NameError: name 'jax' is not defined

In [33]:
## define the dense layer module
class Dense(nnx.Module):
    """
    Define a single core.
    For a start this is one layer.
    """

    def __init__(self, num_inputs: int,
                num_outputs: int, 
                key: jax.random.key):
        
        self.num_inputs = num_inputs
        self.num_outputs = num_outputs
        self.key = key

        ## define the weights and biases
        self.weights = nnx.Param(jax.random.normal(key, (num_inputs, num_outputs)) * jnp.sqrt(2/(num_inputs + num_outputs)))

        self.biases = nnx.Param(jnp.zeros((num_outputs,)))

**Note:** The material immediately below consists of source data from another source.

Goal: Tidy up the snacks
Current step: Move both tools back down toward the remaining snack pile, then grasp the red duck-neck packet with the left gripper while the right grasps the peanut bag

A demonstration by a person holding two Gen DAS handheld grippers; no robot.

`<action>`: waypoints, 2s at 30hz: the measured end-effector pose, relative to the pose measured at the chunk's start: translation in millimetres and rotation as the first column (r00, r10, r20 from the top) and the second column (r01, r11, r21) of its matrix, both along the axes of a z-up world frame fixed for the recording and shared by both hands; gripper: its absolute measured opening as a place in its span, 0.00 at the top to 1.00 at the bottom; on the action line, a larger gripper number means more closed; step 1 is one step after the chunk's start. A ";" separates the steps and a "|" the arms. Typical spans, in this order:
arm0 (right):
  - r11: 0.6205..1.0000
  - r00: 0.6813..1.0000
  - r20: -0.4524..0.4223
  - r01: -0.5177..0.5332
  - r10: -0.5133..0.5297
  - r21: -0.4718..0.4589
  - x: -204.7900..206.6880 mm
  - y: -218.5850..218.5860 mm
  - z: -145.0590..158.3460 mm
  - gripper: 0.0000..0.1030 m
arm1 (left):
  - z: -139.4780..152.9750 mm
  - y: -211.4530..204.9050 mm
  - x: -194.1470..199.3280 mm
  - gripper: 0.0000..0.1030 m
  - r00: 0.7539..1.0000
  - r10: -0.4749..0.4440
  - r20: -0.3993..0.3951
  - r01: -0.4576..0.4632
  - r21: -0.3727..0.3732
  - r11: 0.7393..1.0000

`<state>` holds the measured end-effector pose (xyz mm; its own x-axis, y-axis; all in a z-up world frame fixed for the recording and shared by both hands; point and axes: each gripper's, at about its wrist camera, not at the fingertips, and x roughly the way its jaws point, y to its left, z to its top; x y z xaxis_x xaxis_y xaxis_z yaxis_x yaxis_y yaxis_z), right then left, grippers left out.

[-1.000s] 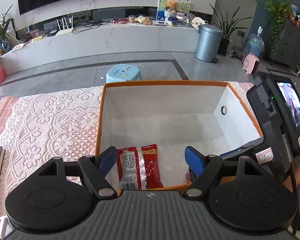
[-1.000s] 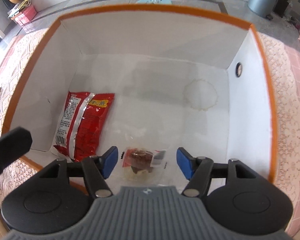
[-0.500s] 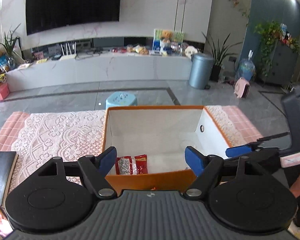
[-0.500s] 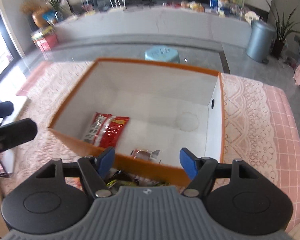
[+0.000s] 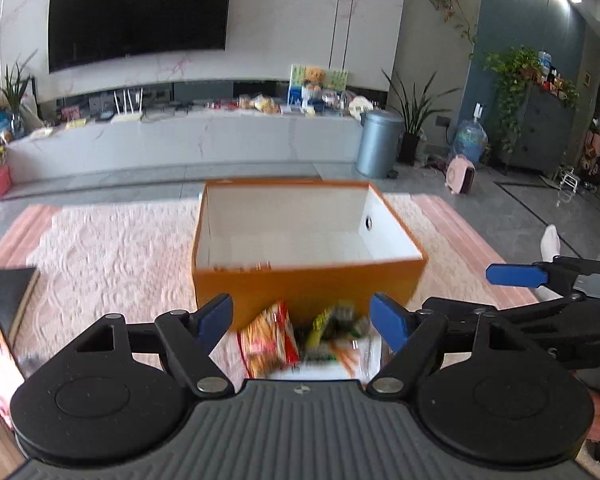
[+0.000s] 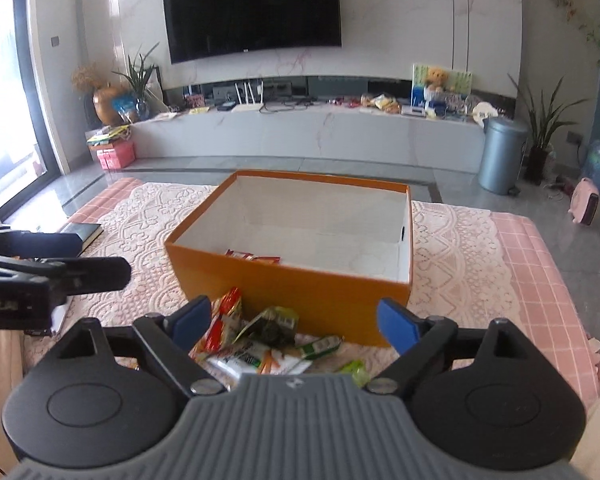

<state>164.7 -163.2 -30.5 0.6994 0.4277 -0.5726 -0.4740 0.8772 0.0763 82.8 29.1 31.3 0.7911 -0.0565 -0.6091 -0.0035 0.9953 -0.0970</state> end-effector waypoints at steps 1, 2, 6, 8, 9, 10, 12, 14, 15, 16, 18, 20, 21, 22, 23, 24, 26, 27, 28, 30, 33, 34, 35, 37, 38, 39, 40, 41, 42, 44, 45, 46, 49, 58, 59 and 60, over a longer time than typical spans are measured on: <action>1.000 1.000 0.006 -0.001 0.001 0.003 -8.3 -0.8 -2.4 0.13 | -3.7 0.1 -2.3 0.11 1.000 -0.007 -0.017 0.007 -0.006 1.000; 1.000 1.000 0.008 -0.003 0.003 0.006 -16.1 -2.5 -4.7 0.12 | -7.3 0.7 -4.2 0.11 0.999 -0.017 -0.036 0.017 -0.011 1.000; 1.000 1.000 -0.012 0.014 -0.014 0.016 -37.1 -5.4 -19.2 0.12 | -21.4 10.6 -10.6 0.11 0.994 -0.028 -0.108 0.022 -0.061 0.998; 0.999 0.999 -0.019 0.035 -0.035 0.012 -45.4 -5.2 -27.6 0.12 | -29.1 16.1 -11.8 0.11 0.989 -0.028 -0.147 0.017 -0.077 0.997; 0.999 0.999 -0.019 0.046 -0.046 0.007 -49.3 -5.1 -31.9 0.12 | -35.0 20.0 -15.0 0.11 0.985 -0.026 -0.169 0.012 -0.079 0.997; 0.998 0.998 -0.020 0.056 -0.056 0.005 -51.9 -5.0 -36.1 0.12 | -39.6 22.8 -14.6 0.11 0.981 -0.018 -0.191 0.003 -0.079 0.997; 0.997 0.997 -0.028 0.074 -0.074 -0.001 -55.9 -4.2 -45.4 0.12 | -51.2 28.3 -18.3 0.11 0.973 0.007 -0.232 -0.029 -0.090 0.996; 0.996 0.996 -0.040 0.084 -0.085 -0.014 -57.8 -1.6 -53.0 0.12 | -61.7 35.8 -21.2 0.11 0.961 0.026 -0.274 -0.060 -0.116 0.991; 0.996 0.995 -0.045 0.086 -0.087 -0.020 -58.6 -0.1 -56.4 0.13 | -65.7 40.5 -21.0 0.11 0.956 0.038 -0.291 -0.079 -0.130 0.988; 0.996 0.995 -0.048 0.084 -0.086 -0.026 -58.8 2.2 -59.5 0.13 | -70.1 44.0 -23.0 0.11 0.952 0.052 -0.303 -0.099 -0.142 0.985; 0.996 0.995 -0.051 0.084 -0.086 -0.040 -57.1 6.7 -63.9 0.17 | -72.5 49.3 -23.6 0.11 0.946 0.075 -0.315 -0.128 -0.149 0.981; 0.995 0.995 -0.052 0.082 -0.085 -0.057 -54.3 12.1 -68.0 0.17 | -75.2 55.1 -22.8 0.12 0.943 0.088 -0.321 -0.142 -0.148 0.979; 0.995 0.995 -0.054 0.082 -0.085 -0.065 -53.4 13.9 -69.8 0.17 | -75.2 56.5 -21.5 0.12 0.941 0.092 -0.325 -0.147 -0.149 0.978; 0.994 0.995 -0.058 0.081 -0.086 -0.072 -52.3 15.8 -72.1 0.17 | -76.8 60.0 -20.7 0.12 0.939 0.096 -0.331 -0.153 -0.153 0.976; 0.994 0.994 -0.063 0.081 -0.086 -0.077 -51.3 16.9 -74.3 0.17 | -78.8 62.5 -19.7 0.12 0.936 0.101 -0.338 -0.162 -0.156 0.974; 0.993 0.994 -0.068 0.081 -0.087 -0.081 -50.1 17.7 -76.1 0.17 | -81.1 65.2 -17.8 0.12 0.932 0.109 -0.347 -0.172 -0.157 0.972; 0.993 0.993 -0.080 0.083 -0.090 -0.089 -46.9 19.4 -80.3 0.17 | -87.1 70.1 -12.9 0.12 0.919 0.128 -0.373 -0.198 -0.156 0.968; 0.992 0.992 -0.085 0.085 -0.093 -0.093 -45.3 20.2 -82.2 0.17 | -90.7 72.6 -10.6 0.12 0.914 0.135 -0.384 -0.209 -0.158 0.965; 0.992 0.991 -0.091 0.088 -0.096 -0.096 -43.4 20.8 -84.1 0.17 | -94.5 74.3 -7.7 0.11 0.908 0.139 -0.396 -0.216 -0.158 0.963; 0.991 0.990 -0.103 0.090 -0.100 -0.100 -39.7 21.4 -87.7 0.17 | -101.4 77.5 -2.8 0.11 0.897 0.150 -0.416 -0.233 -0.159 0.959; 0.990 0.987 -0.120 0.090 -0.104 -0.111 -33.0 24.0 -94.7 0.17 | -111.5 80.1 3.9 0.12 0.883 0.162 -0.440 -0.257 -0.164 0.952; 0.989 0.986 -0.126 0.091 -0.106 -0.115 -31.4 24.6 -96.9 0.17 | -115.3 80.1 6.3 0.11 0.878 0.167 -0.448 -0.266 -0.167 0.949; 0.989 0.986 -0.129 0.093 -0.108 -0.118 -29.6 25.2 -99.2 0.17 | -118.9 79.7 8.8 0.11 0.874 0.171 -0.455 -0.274 -0.170 0.947; 0.987 0.985 -0.133 0.094 -0.111 -0.127 -25.9 26.8 -104.6 0.18 | -126.2 78.5 12.5 0.11 0.868 0.177 -0.465 -0.283 -0.169 0.944; 0.987 0.985 -0.130 0.093 -0.111 -0.132 -25.1 27.5 -106.5 0.22 | -129.8 76.9 14.6 0.11 0.865 0.179 -0.470 -0.285 -0.165 0.944; 0.986 0.986 -0.126 0.093 -0.111 -0.141 -23.5 28.5 -109.1 0.26 | -133.6 75.4 16.7 0.11 0.861 0.181 -0.475 -0.287 -0.159 0.945; 0.984 0.986 -0.122 0.092 -0.111 -0.149 -22.6 29.1 -110.8 0.27 | -137.9 74.1 19.1 0.12 0.857 0.182 -0.482 -0.287 -0.152 0.946; 0.984 0.987 -0.117 0.089 -0.108 -0.157 -21.4 29.5 -112.9 0.27 | -141.8 72.7 20.9 0.11 0.853 0.184 -0.488 -0.288 -0.145 0.947; 0.983 0.988 -0.111 0.085 -0.104 -0.162 -20.7 30.1 -114.9 0.27 | -145.9 71.6 22.7 0.12 0.849 0.188 -0.493 -0.290 -0.139 0.947; 0.982 0.990 -0.105 0.077 -0.096 -0.170 -19.3 30.9 -119.2 0.27 | -152.7 70.7 25.3 0.12 0.844 0.198 -0.498 -0.298 -0.130 0.946; 0.983 0.991 -0.103 0.068 -0.087 -0.169 -18.2 31.4 -121.4 0.27 | -155.6 71.0 26.1 0.11 0.841 0.207 -0.500 -0.308 -0.127 0.943; 0.984 0.992 -0.103 0.060 -0.078 -0.168 -17.3 31.6 -123.0 0.27 | -158.7 71.7 26.4 0.12 0.839 0.216 -0.499 -0.318 -0.127 0.940; 0.984 0.995 -0.081 0.036 -0.051 -0.175 -14.2 33.9 -127.2 0.26 | -164.8 71.9 27.2 0.11 0.843 0.228 -0.488 -0.331 -0.135 0.934; 0.976 0.998 0.028 -0.045 0.052 -0.214 -3.8 42.8 -141.8 0.19 | -167.7 64.1 27.2 0.15 0.880 0.260 -0.397 -0.317 -0.084 0.945; 0.978 0.999 0.022 -0.044 0.050 -0.205 -2.0 42.1 -143.5 0.20 | -168.2 62.1 27.1 0.15 0.883 0.260 -0.390 -0.308 -0.065 0.949; 0.981 0.999 0.011 -0.041 0.044 -0.192 1.0 40.6 -145.1 0.20 | -168.6 58.9 26.8 0.20 0.888 0.259 -0.381 -0.296 -0.043 0.954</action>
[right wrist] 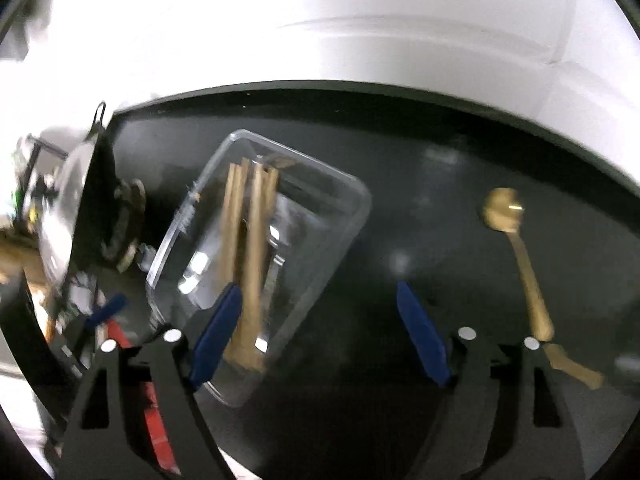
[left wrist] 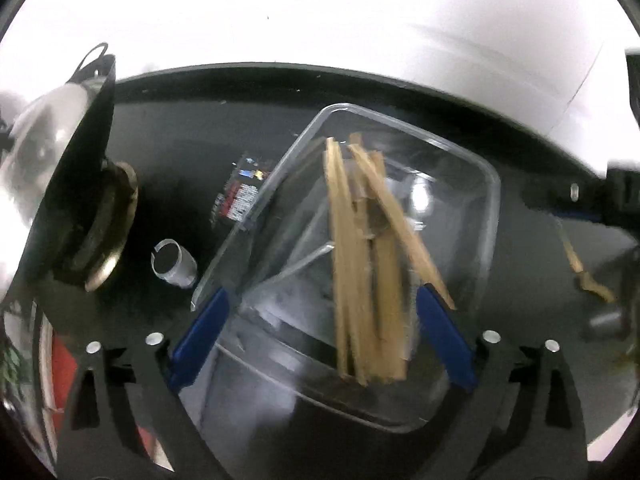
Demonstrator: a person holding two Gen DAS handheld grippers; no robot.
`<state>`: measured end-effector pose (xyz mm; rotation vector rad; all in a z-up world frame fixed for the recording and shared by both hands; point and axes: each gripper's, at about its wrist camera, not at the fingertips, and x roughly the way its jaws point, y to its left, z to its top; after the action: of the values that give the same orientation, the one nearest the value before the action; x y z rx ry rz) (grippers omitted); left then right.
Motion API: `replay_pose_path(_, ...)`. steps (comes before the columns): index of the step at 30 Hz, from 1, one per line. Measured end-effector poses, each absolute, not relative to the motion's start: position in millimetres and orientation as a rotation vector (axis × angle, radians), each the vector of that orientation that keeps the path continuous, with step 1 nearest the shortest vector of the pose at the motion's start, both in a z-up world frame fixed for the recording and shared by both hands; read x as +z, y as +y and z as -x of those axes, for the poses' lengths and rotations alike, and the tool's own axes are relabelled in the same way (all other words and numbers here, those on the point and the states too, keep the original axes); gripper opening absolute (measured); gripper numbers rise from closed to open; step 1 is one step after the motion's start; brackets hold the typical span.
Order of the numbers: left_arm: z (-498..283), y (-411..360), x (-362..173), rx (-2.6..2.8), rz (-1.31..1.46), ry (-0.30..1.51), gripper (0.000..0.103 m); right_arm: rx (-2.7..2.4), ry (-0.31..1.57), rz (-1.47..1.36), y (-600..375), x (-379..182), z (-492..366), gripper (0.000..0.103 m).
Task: Organize utensils
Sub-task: 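Move both open tools back to the gold and wooden spoons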
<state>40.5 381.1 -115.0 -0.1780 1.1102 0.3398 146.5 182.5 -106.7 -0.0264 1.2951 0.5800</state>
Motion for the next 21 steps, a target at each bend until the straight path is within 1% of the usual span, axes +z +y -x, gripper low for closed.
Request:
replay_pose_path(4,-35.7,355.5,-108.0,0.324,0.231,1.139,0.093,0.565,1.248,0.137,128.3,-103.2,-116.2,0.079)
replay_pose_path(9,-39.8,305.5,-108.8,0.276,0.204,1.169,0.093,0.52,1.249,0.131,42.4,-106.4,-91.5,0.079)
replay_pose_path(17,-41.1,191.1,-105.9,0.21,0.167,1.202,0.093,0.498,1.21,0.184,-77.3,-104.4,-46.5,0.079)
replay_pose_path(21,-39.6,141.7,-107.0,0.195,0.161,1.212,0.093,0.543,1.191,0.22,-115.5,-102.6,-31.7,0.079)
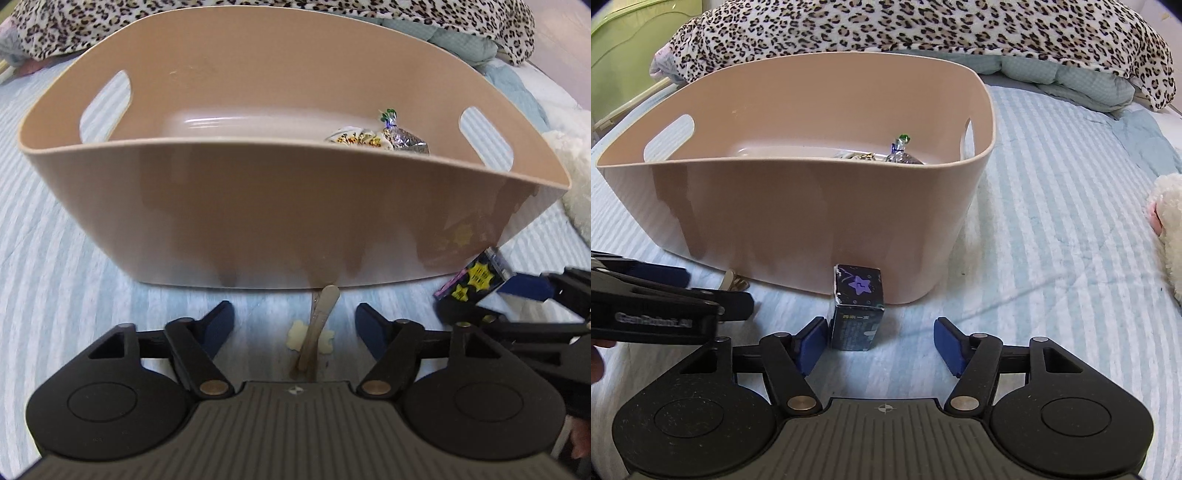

    def __call__(self, x: jnp.ndarray):
        # assert x.shape[-1] == self.num_inputs, "Input shape does not match the number of inputs"
        return x @ self.weights + self.biases
    

class Core(nnx.Module):
    """
    Define a single core. One layer with binary activation
    """

    def __init__(self, num_inputs: int,
                 num_neurons: int,
                 threshold: float,
                 noise_sd: float,
                key: jax.random.key
                 ):
        
        self.num_inputs = num_inputs
        self.num_neurons = num_neurons
        self.threshold = threshold
        self.noise_sd = noise_sd
        self.key = key
        self.dense = Dense(self.num_inputs, self.num_neurons, self.key)


    def __call__(self, 
                 x: jnp.array,
                 ):
        
        ## pass through the dense layer
        x = self.dense(x)
        self.key, self.subkey = jax.random.split(self.key, 2)
        x = custom_binary_gradient(x, self.threshold, self.noise_sd, self.subkey)
        return x
    



## TESTING..
    
# ## test if the dense layer works
# key = jax.random.PRNGKey(0)
# d1 = Dense(2, 2, key)
# x = jnp.ones((2,))#jax.random.normal(key, (2,))
# print(d1.weights.value)
# print(x)
# print(d1(x))

# plt.figure()
# plt.imshow(d1.weights.value, cmap = 'coolwarm')
# plt.colorbar()

# plt.figure()
# plt.plot(d1.biases.value)

## core
key = jax.random.PRNGKey(0)
c1 = Core(num_inputs=2, num_neurons=2, threshold=-1, noise_sd=0.1, key=key)
x = jax.random.normal(key, (2,))
print(x)
print(c1.dense.weights.value)
print(c1(x))


    
    






[-0.78476596  0.85644484]
[[ 1.2841669  -0.5337844 ]
 [ 0.24033786 -0.3781857 ]]
[1. 1.]